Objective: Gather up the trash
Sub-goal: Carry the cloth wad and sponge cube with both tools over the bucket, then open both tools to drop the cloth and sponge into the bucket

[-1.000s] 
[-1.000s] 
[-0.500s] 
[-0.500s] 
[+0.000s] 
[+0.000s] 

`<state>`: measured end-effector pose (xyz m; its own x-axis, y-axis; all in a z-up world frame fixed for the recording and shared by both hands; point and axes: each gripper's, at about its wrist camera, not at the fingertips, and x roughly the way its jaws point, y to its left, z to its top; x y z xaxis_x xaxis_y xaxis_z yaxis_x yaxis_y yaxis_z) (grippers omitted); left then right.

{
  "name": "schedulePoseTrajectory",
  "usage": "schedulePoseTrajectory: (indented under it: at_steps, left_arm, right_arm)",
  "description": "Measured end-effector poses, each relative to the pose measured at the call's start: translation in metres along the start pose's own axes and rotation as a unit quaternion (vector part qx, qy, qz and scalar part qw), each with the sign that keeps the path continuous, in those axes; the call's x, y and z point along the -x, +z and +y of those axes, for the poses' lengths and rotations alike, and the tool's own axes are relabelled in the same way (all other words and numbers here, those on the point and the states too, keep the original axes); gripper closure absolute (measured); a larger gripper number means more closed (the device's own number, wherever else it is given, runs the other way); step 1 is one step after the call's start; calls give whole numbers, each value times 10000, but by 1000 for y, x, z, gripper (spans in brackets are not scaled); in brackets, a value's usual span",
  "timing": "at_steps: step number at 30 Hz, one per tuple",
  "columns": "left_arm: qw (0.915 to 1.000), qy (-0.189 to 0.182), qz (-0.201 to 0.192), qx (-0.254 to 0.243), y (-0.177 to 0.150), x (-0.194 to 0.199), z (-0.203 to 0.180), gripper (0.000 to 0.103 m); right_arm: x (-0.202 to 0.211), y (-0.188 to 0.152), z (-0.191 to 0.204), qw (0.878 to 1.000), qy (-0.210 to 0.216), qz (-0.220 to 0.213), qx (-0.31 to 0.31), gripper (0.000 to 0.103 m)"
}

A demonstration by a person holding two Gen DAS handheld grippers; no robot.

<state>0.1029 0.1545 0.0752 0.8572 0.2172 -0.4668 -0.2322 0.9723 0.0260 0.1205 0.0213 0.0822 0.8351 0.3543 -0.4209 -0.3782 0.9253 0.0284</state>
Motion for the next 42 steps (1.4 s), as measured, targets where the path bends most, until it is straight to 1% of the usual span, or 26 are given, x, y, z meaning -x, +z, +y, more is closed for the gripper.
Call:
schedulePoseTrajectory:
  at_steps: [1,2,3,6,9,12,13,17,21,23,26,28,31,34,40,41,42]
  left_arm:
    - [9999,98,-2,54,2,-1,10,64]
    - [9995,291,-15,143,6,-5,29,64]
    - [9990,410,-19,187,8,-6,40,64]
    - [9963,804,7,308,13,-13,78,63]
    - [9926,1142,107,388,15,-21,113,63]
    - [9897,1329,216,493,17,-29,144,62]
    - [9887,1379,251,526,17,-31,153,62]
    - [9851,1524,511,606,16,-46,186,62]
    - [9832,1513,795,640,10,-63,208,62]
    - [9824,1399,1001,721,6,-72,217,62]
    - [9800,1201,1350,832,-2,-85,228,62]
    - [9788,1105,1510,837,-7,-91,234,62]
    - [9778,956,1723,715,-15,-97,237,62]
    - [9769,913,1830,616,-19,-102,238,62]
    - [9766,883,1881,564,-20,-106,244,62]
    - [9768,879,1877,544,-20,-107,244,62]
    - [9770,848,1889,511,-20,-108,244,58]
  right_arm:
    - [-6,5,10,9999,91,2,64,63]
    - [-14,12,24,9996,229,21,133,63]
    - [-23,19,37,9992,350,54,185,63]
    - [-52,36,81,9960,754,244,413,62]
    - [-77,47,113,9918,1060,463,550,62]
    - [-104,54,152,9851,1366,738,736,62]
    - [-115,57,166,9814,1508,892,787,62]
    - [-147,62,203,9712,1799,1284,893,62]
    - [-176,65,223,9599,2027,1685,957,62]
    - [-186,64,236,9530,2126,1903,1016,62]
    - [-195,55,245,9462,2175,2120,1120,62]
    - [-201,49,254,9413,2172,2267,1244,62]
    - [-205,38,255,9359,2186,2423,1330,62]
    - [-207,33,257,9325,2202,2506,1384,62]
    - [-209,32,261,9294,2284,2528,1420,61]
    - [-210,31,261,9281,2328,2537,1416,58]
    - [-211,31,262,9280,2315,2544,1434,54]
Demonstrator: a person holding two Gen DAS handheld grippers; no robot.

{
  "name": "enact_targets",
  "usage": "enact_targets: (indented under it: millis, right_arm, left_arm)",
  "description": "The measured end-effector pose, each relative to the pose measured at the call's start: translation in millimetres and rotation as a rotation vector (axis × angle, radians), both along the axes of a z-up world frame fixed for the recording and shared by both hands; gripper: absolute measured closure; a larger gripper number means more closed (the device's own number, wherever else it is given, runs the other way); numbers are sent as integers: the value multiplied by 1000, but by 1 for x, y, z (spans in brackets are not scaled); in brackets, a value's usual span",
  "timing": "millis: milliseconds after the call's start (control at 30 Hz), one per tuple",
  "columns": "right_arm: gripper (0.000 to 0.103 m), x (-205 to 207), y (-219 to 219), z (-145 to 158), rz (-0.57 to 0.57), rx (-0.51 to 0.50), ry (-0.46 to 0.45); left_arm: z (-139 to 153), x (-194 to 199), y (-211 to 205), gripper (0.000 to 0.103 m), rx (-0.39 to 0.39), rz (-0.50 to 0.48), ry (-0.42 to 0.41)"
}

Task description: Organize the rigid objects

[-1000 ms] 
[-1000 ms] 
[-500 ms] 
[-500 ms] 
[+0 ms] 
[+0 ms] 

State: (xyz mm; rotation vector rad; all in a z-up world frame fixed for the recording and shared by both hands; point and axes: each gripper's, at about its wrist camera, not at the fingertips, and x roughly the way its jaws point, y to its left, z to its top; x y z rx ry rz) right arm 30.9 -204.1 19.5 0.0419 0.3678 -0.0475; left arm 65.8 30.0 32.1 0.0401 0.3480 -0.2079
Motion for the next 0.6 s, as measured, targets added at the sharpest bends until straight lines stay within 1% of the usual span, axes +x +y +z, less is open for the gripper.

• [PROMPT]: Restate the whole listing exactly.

• [TASK RESPONSE]:
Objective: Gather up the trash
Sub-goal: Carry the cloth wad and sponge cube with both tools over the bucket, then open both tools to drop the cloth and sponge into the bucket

[-1.000s] 
[-1.000s] 
[-0.500s] 
[-0.500s] 
[+0.000s] 
[+0.000s] 

`<state>`: measured end-effector pose (xyz m; its own x-axis, y-axis; all in a z-up world frame fixed for the recording and shared by both hands; point and axes: each gripper's, at about its wrist camera, not at the fingertips, and x roughly the way its jaws point, y to its left, z to its top; x y z xaxis_x xaxis_y xaxis_z yaxis_x yaxis_y yaxis_z) (grippers omitted); left then right.

{
  "name": "schedulePoseTrajectory",
  "usage": "schedulePoseTrajectory: (indented under it: at_steps, left_arm, right_arm)",
  "description": "Measured end-effector poses, each relative to the pose measured at the call's start: translation in metres along the start pose's own axes and rotation as a unit quaternion (vector part qx, qy, qz and scalar part qw), each with the sign that keeps the path continuous, in those axes; the call's x, y and z point along the -x, +z and +y of those axes, for the poses' lengths and rotations alike, and the tool's own axes are relabelled in the same way (all other words and numbers here, those on the point and the states too, keep the original axes); gripper closure absolute (measured); a larger gripper number means more closed (the device's own number, wherever else it is given, runs the other way); step 1 is one step after the call's start; calls give whole numbers, each value times 10000, but by 1000 for y, x, z, gripper (spans in brackets are not scaled); in brackets, a value's usual span",
  "timing": "at_steps: step number at 30 Hz, one per tuple",
  "columns": "left_arm: qw (0.915 to 1.000), qy (-0.189 to 0.182), qz (-0.201 to 0.192), qx (-0.254 to 0.243), y (-0.177 to 0.150), x (-0.194 to 0.199), z (-0.203 to 0.180), gripper (0.000 to 0.103 m); right_arm: x (-0.202 to 0.211), y (-0.188 to 0.152), z (-0.191 to 0.204), qw (0.878 to 1.000), qy (-0.210 to 0.216), qz (-0.220 to 0.213), qx (-0.31 to 0.31), gripper (0.000 to 0.103 m)"
}

A demonstration by a person holding two Gen DAS handheld grippers; no robot.

<state>0.1029 0.1545 0.0752 0.8572 0.2172 -0.4668 -0.2322 0.9723 0.0260 0.1205 0.0213 0.0822 0.8351 0.3543 -0.4209 -0.3782 0.9253 0.0284</state>
Motion for the next 42 steps (1.4 s), as measured, targets where the path bends most, until it is straight to 1% of the usual span, or 26 are given, x, y, z meaning -x, +z, +y, more is closed for the gripper.
Call:
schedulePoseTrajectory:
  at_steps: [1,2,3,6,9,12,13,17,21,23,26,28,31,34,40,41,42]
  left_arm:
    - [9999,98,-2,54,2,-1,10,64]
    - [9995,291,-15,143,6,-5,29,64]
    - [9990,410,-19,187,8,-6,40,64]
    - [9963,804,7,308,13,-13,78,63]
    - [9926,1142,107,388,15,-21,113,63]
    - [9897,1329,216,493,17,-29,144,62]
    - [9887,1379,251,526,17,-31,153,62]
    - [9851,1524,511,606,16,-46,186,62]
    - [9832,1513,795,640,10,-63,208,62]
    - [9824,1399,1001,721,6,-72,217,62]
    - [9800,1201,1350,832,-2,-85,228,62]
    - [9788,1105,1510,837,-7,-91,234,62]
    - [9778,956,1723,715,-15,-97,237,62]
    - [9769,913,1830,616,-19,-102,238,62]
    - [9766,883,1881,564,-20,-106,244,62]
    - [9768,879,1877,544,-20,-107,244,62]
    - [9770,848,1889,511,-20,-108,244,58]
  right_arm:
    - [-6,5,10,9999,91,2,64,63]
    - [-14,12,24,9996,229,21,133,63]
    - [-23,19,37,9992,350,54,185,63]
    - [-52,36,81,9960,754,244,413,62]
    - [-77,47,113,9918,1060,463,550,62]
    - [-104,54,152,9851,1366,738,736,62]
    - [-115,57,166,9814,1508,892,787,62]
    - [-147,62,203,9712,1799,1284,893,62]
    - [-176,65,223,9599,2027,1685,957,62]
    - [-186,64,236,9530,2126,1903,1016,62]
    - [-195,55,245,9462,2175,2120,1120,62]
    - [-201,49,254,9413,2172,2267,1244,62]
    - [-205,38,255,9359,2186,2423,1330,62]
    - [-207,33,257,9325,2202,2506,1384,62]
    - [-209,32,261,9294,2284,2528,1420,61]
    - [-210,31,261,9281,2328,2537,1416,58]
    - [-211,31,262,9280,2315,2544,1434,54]
Demonstrator: a person holding two Gen DAS handheld grippers; no robot.

{
  "name": "enact_targets",
  "usage": "enact_targets: (indented under it: millis, right_arm, left_arm)",
  "description": "The measured end-effector pose, each relative to the pose measured at the call's start: translation in millimetres and rotation as a rotation vector (axis × angle, radians), both along the axes of a z-up world frame fixed for the recording and shared by both hands; gripper: absolute measured closure; a larger gripper number means more closed (the device's own number, wherever else it is given, runs the other way); numbers are sent as integers: the value multiplied by 1000, but by 1 for x, y, z (spans in brackets are not scaled); in brackets, a value's usual span",
  "timing": "millis: milliseconds after the call's start (control at 30 Hz), one per tuple",
  "columns": "right_arm: gripper (0.000 to 0.103 m), x (-205 to 207), y (-219 to 219), z (-145 to 158), rz (-0.57 to 0.57), rx (-0.51 to 0.50), ry (-0.46 to 0.45); left_arm: z (-139 to 153), x (-194 to 199), y (-211 to 205), gripper (0.000 to 0.103 m), rx (-0.39 to 0.39), rz (-0.50 to 0.48), ry (-0.42 to 0.41)"
}

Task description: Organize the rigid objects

[-1000 ms] 
[-1000 ms] 
[-500 ms] 
[-500 ms] 
[+0 ms] 
[+0 ms] 

State: (xyz mm; rotation vector rad; all in a z-up world frame fixed for the recording and shared by both hands; point and axes: each gripper's, at about its wrist camera, not at the fingertips, and x roughly the way its jaws point, y to its left, z to its top; x y z rx ry rz) right arm 30.9 -204.1 19.5 0.0419 0.3678 -0.0475; left arm 65.8 30.0 32.1 0.0401 0.3480 -0.2079
Motion for the next 0.6 s, as measured, targets added at the sharpest bends until straight lines stay within 1% of the usual span, axes +x +y +z, less is open for the gripper.

The answer given above is complete as it stands.